Discovering an interpretable mathematical expression for a full wind-turbine wake with artificial intelligence enhanced symbolic regression

TL;DR

This paper introduces an AI-enhanced symbolic regression method to discover an interpretable mathematical model for wind-turbine wake velocity deficits, improving prediction accuracy in the near-wake region.

Contribution

The study develops a novel genetic symbolic regression algorithm incorporating domain knowledge to derive a concise, physically informed wake model with high predictive accuracy.

Findings

The model accurately predicts wake velocity deficits across the full wake region.

Incorporating domain knowledge reduces search space and improves model robustness.

Validated with experimental and numerical data.

Abstract

The rapid expansion of wind power worldwide underscores the critical significance of engineering-focused analytical wake models in both the design and operation of wind farms. These theoretically-derived ana lytical wake models have limited predictive capabilities, particularly in the near-wake region close to the turbine rotor, due to assumptions that do not hold.
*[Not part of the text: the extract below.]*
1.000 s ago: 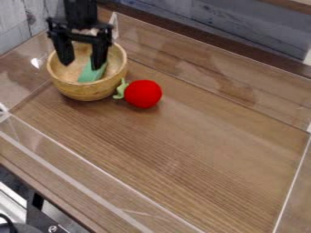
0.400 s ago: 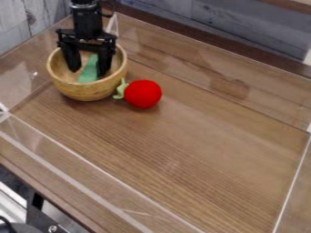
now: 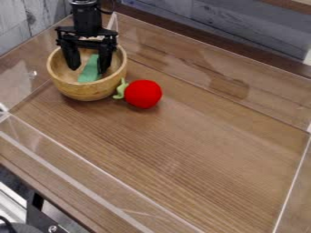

Knowledge discovery methods can bridge these gaps by extracting insights, adjusting for theoretical assumptions, and developing accurate models for physical processes. In this study, we introduce a genetic symbolic regression (SR) algorithm to discover an interpretable mathematical expression for the mean velocity deficit throughout the wake, a previously unavailable insight. By incorporating a double Gaussian distribution into the SR algorithm as domain knowledge and designing a hierarchical equation structure, the search space is reduced, thus efficiently finding a concise, physically informed, and robust wake model. The proposed mathematical expression (equation) can predict the wake velocity deficit at any location in the full-wake region with high precision and stability. The model's effectiveness and practicality are validated through experimental data and high-fidelity numerical simulations.